We have included this page on our website to explain why we think Christian Education is important and to give an answer to the common objections made against Christian Education. We have included some great articles as a resource for you as you consider Christian education for your child.
“If you send your children to Christian schools they’ll be in a sheltered, hot-house environment and will be isolated from the ‘real world.’ ”
Non-Christian education is what shields a child from the “real world,” the world God created and the world God speaks of in the Bible. Education ungrounded in God’s truth from beginning to end is necessarily poisoned with un-reality. Christian children should be exposed to non-Christian thinking later in their education.
“You should send your children to public schools to evangelize other children and teachers.” Soldiers are not sent into battle immediately after being drafted. They require training in the skills of combat. Thus so with Christian children. The young are not equipped to adequately counteract the entrenched secularism of the public schools. Those in the state schools can be evangelized in other contexts.
“Christian parents can debrief their children after school to counteract the non-Christian thinking.” This could be called “anorexic education.” The child is gorged with secularism seven or eight hours a day and then coaxed to vomit it up after school. If Christian education was pursued such extremes could be avoided. It is also questionable how effective such a method can be. Can a few hours a week of discussion really neutralize the teaching of an entire week?

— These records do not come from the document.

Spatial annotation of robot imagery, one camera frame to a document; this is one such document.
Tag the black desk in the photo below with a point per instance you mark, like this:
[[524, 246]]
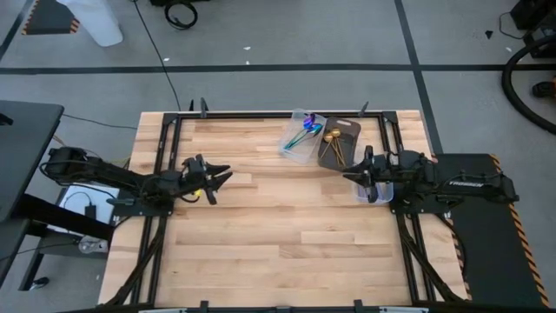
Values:
[[26, 148]]

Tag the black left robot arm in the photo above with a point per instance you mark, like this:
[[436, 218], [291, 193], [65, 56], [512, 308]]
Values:
[[113, 174]]

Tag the grey plastic bin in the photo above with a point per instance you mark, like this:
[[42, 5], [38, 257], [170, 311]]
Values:
[[349, 148]]

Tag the black floor case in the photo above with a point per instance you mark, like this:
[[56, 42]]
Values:
[[534, 13]]

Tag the black cart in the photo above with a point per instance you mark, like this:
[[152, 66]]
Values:
[[543, 48]]

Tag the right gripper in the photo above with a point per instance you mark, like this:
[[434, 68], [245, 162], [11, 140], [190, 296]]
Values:
[[382, 174]]

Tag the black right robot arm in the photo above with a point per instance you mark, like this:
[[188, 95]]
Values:
[[469, 184]]

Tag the clear plastic bin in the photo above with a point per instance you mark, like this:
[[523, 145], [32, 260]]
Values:
[[386, 195]]

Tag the large hazard-striped black mat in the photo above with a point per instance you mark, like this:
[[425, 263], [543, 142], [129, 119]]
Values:
[[491, 252]]

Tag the black aluminium table frame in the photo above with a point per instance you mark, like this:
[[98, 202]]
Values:
[[278, 115]]

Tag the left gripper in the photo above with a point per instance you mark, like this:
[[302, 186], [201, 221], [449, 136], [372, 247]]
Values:
[[197, 182]]

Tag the small black charger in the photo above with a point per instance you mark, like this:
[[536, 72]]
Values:
[[90, 211]]

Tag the clear bin with red sticker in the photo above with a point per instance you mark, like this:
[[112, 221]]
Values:
[[306, 152]]

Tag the small hazard-striped floor mat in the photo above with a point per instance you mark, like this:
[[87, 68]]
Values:
[[48, 19]]

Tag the black table clamp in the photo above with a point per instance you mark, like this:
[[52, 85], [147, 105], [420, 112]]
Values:
[[363, 109], [203, 306], [203, 106], [358, 306], [191, 106]]

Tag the black equipment case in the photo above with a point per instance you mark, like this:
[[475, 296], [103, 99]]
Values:
[[182, 1]]

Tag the white paper sheet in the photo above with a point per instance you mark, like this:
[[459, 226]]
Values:
[[104, 195]]

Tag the orange black tool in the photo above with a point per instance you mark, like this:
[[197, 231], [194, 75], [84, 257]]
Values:
[[543, 90]]

“We must improve our public schools.” These are really “state schools.” We must here squarely face a neglected dilemma. “Public” education supposedly belongs to everyone. We all pay for it through taxes; we all have access to it; we all must send our children there (compulsory attendance laws) or to an “approved” alternative. Yet how can public school curriculum fairly represent all those who finance it? How can it become “all things to all people” It cannot.
“But the public schools are free.” No, they are not. We pay a high price of taxation (whether we use them or not). Because of the inefficiencies of statist bureaucracy, private (free) education is more cost-efficient. No culture can afford to subscribe to secularism (see Proverbs 8:36).

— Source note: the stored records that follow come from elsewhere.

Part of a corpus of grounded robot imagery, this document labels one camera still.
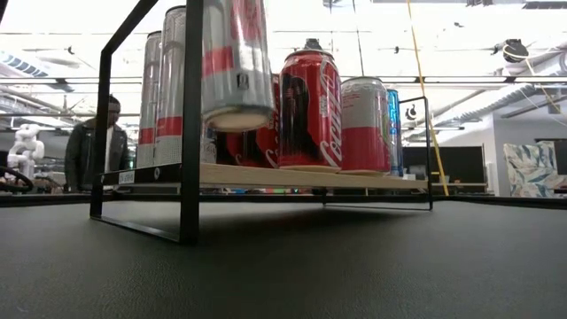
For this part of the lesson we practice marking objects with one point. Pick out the red Coca-Cola can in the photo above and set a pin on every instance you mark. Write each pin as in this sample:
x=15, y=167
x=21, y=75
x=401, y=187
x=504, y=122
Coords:
x=257, y=148

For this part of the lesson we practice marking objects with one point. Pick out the crimson can silver lid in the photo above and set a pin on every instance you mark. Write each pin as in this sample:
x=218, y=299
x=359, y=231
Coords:
x=310, y=111

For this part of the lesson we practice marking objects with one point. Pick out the silver pink can silver lid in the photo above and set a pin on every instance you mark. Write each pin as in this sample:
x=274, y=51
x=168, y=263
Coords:
x=364, y=128

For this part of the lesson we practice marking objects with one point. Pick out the silver Celsius can black lid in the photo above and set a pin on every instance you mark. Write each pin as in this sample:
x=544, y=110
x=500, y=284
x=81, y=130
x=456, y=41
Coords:
x=149, y=88
x=173, y=88
x=235, y=66

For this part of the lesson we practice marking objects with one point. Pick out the slim can teal logo lid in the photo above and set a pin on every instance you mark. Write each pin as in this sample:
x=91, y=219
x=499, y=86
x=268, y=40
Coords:
x=395, y=133

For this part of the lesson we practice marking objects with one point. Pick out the round black ceiling lamp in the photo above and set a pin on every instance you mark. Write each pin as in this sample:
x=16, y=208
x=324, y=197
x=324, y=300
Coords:
x=313, y=43
x=516, y=49

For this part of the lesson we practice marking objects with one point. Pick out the person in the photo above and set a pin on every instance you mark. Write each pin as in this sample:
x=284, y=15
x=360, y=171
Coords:
x=82, y=150

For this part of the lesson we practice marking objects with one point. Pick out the leaf patterned cloth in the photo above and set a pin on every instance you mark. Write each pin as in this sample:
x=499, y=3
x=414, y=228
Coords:
x=531, y=170

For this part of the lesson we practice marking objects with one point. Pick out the white robot figure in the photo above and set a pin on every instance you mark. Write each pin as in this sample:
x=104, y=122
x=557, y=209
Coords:
x=26, y=146

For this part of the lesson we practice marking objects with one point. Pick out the black wall panel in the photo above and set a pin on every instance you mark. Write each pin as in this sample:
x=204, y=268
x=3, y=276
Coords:
x=456, y=164

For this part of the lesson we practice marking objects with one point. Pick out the black aluminium table frame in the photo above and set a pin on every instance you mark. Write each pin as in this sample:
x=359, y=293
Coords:
x=487, y=201

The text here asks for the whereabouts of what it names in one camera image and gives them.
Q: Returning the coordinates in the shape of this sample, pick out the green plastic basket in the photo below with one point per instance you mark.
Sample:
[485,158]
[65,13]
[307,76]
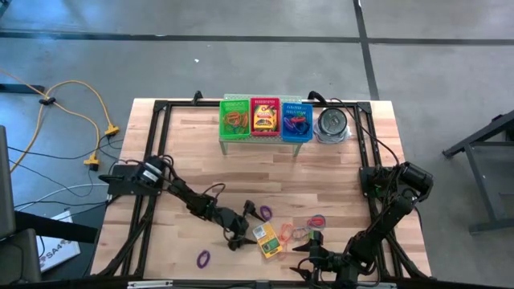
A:
[225,105]

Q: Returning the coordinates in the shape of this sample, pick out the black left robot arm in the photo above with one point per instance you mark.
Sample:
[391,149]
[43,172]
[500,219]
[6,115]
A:
[192,200]

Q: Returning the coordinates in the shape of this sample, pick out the yellow green crayon box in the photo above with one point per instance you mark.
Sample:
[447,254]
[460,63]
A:
[265,120]

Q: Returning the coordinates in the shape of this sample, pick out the black frame clamp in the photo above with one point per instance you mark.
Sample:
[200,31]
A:
[317,96]
[197,96]

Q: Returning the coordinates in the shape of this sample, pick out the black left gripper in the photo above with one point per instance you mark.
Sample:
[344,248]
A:
[237,226]

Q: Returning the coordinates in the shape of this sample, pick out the silver metal bracket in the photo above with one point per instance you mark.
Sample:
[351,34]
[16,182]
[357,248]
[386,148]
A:
[150,284]
[381,286]

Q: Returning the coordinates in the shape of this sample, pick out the white cardboard box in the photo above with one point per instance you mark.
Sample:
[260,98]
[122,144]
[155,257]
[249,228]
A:
[60,253]

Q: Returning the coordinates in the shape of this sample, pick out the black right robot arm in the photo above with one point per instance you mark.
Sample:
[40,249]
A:
[385,225]

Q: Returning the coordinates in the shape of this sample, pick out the black beam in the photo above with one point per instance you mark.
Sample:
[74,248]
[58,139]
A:
[56,226]

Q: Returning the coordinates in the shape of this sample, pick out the black floor bar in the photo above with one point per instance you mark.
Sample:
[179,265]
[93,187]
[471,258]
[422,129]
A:
[22,88]

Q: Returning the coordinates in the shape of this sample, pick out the pale green metal shelf riser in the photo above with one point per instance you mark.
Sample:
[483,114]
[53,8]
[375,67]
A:
[261,140]

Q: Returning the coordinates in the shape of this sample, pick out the dark grey cabinet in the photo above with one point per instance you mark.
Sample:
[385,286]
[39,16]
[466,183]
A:
[7,180]

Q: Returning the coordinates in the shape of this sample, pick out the red plastic basket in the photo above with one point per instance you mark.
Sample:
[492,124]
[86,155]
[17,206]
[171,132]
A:
[265,100]

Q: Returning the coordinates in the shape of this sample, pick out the blue plastic basket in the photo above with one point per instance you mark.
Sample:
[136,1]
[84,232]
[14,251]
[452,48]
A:
[297,107]

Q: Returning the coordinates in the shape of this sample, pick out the black metal table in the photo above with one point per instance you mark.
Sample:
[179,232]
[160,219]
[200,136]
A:
[482,184]

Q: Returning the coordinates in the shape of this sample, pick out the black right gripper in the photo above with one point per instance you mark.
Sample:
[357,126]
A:
[329,269]

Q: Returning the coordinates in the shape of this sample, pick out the crayon box showing barcode side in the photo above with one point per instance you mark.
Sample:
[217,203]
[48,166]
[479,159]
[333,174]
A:
[269,241]

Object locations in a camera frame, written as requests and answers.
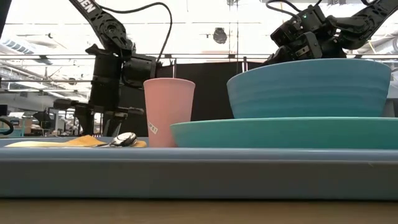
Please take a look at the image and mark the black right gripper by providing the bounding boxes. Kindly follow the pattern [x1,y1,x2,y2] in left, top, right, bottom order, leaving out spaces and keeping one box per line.
[262,32,323,66]

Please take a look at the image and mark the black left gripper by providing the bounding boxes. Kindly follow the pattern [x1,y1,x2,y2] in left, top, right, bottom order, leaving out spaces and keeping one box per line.
[53,57,146,137]

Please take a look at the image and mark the yellow cloth napkin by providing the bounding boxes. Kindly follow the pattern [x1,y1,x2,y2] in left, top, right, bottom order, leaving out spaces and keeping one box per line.
[4,134,148,149]

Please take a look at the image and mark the silver metal spoon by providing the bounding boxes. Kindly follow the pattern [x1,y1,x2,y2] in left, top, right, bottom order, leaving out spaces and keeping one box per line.
[99,132,138,148]

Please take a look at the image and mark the blue plastic bowl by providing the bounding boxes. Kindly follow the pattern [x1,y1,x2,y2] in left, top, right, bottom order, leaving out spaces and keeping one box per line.
[226,58,392,119]

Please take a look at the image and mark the pink plastic cup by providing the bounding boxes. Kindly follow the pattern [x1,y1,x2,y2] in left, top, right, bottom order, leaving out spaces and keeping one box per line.
[143,77,196,148]

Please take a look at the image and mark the green plastic plate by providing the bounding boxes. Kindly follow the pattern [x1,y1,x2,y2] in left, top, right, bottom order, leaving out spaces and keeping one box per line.
[170,117,398,150]

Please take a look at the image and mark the light blue plastic tray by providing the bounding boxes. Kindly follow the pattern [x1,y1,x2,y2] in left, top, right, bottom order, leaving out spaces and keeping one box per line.
[0,136,398,200]

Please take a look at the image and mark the black ceiling lamp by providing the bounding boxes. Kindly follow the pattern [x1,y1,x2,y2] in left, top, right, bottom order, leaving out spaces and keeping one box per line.
[213,27,228,45]

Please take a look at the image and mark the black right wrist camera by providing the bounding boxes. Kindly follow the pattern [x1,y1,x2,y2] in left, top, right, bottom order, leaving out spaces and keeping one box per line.
[269,18,304,47]

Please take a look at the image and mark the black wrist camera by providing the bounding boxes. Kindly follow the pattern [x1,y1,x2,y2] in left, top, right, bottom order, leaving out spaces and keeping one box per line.
[123,54,162,88]
[269,18,304,47]

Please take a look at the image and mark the black background rig frame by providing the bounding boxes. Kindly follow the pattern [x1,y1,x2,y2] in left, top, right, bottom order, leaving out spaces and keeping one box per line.
[46,106,103,138]

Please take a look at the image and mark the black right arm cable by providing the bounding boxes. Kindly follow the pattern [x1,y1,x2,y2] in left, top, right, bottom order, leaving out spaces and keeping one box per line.
[265,0,308,18]

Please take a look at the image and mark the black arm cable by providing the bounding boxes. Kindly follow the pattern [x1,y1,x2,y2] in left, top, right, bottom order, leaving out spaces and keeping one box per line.
[98,2,174,63]
[265,0,308,18]

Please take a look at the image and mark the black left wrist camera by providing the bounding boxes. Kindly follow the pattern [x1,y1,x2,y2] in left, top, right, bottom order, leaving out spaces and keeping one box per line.
[123,54,162,88]

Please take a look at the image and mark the long horizontal metal rail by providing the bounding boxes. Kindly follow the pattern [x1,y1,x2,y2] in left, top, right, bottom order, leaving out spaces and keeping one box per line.
[0,53,398,60]

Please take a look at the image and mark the black curved hose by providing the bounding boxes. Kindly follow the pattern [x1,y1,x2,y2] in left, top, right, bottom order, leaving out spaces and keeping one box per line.
[0,117,15,136]

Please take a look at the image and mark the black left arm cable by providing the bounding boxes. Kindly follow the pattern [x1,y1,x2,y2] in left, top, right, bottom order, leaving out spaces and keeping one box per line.
[98,2,174,63]

But how many people can afford Christian education?” This is a difficult matter. But we must think according to biblical principles first and foremost. It’s been said that Christians cannot afford not to send their children to Christian schools. They must not relinquish their children to institutionalized error about the things that matter most. Financially, sacrifices might need to be made. The church should band together in this, sharing her resources.
“But so many Christian schools are unaccredited.” This may be so. But who is the ultimate accreditor, Jesus Christ or human institutions? We must work to build a Christian counter-culture not dependent on the recognition of the non-Christian world.

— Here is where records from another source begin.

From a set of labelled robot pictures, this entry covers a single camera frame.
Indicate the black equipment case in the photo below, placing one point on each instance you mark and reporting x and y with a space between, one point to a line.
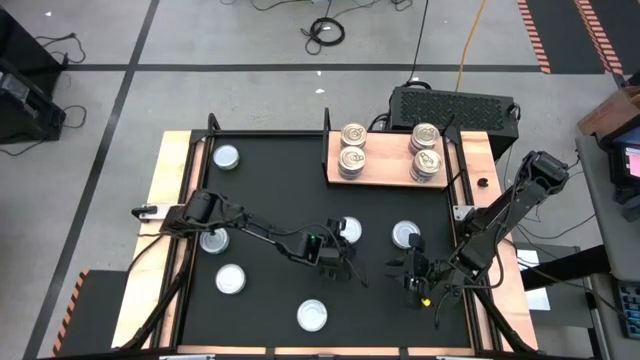
25 107

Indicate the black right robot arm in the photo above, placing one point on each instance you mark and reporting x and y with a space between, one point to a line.
505 210

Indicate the black monitor pink screen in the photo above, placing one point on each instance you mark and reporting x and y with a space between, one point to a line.
629 162

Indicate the wooden shelf board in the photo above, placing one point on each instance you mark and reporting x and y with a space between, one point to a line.
387 172

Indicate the black floor mat hazard stripe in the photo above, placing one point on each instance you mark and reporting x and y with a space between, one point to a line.
95 315
565 35

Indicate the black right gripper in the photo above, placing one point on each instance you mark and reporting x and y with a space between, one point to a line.
419 280

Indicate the grey metal bracket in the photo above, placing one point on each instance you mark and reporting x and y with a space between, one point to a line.
187 357
461 212
327 357
462 357

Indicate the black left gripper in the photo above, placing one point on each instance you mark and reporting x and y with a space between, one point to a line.
336 254

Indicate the black perforated computer case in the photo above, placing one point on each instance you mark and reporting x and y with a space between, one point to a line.
450 110

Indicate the white paper sheet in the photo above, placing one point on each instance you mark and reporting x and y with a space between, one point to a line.
539 299

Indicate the brown cardboard box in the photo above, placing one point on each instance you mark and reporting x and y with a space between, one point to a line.
612 112

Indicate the black grey table clamp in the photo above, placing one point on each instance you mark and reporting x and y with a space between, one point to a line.
150 212

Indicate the silver-lid tuna can green label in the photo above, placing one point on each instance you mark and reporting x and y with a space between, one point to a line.
401 232
312 315
226 157
354 230
230 279
214 242

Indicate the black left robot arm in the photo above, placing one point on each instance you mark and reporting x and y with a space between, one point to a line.
260 232

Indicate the black desk leg bar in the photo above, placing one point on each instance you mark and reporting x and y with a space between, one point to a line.
565 267

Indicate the black keyboard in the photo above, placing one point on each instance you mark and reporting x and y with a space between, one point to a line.
631 305

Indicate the grey desk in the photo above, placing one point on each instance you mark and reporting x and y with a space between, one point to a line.
607 225

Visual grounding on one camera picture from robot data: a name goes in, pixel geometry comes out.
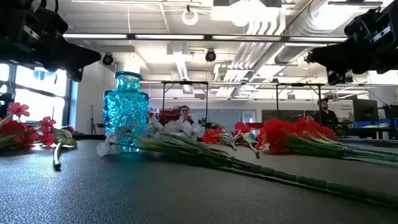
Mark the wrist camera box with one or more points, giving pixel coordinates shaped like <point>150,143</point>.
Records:
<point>76,74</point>
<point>335,77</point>

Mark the dense red carnation bunch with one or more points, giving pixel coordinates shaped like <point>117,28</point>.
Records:
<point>280,133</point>

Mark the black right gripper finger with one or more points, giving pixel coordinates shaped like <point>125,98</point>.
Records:
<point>342,57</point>

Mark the black tripod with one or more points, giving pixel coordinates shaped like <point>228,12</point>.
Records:
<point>92,124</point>

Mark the black ceiling spotlight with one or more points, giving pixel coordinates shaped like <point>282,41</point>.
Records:
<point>210,56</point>
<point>108,59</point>

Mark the blue textured glass vase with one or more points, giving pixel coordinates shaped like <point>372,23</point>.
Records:
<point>126,105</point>

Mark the red blossom bunch with leaf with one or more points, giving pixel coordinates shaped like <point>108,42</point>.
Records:
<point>12,129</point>
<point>248,138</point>

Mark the black metal frame stand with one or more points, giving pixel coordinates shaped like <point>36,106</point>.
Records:
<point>186,82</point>
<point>298,84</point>

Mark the person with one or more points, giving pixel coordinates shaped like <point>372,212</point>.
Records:
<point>185,113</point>
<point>326,116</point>

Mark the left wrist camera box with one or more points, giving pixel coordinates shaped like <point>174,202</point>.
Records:
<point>76,74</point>

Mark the blue storage bin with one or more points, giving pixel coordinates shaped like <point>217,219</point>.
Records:
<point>362,124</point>

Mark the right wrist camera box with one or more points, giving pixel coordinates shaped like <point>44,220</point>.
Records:
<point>335,77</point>

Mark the white artificial flower bunch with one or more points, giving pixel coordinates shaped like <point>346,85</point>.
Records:
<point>186,152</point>

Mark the red tray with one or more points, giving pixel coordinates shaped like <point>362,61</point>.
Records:
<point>256,125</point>

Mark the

“We’ve had some bad experiences with Christian education.” Undoubtedly, many have had this happen. We also have “bad experiences” with poor preaching, bad meals, and irritating relatives. But this doesn’t lead us to condemn preaching as such, give up eating, or hate our family members. You are either part of the problem or the solution. A few bad experiences cannot be universalized to apply to all Christian education.
“It’s too late. How can we change it all now?” Some thought it too late to deal with the institution of slavery. But it was not. Christian ethics is governed by truth, not expediency. Our culture gives us the context for our ethical deliberation and action but it should not determine them. If it does, we have been conformed to the world (Romans 12:1, 2; 1 John 2:15-17). We must expand our Christian vision, not give in to the circumstances.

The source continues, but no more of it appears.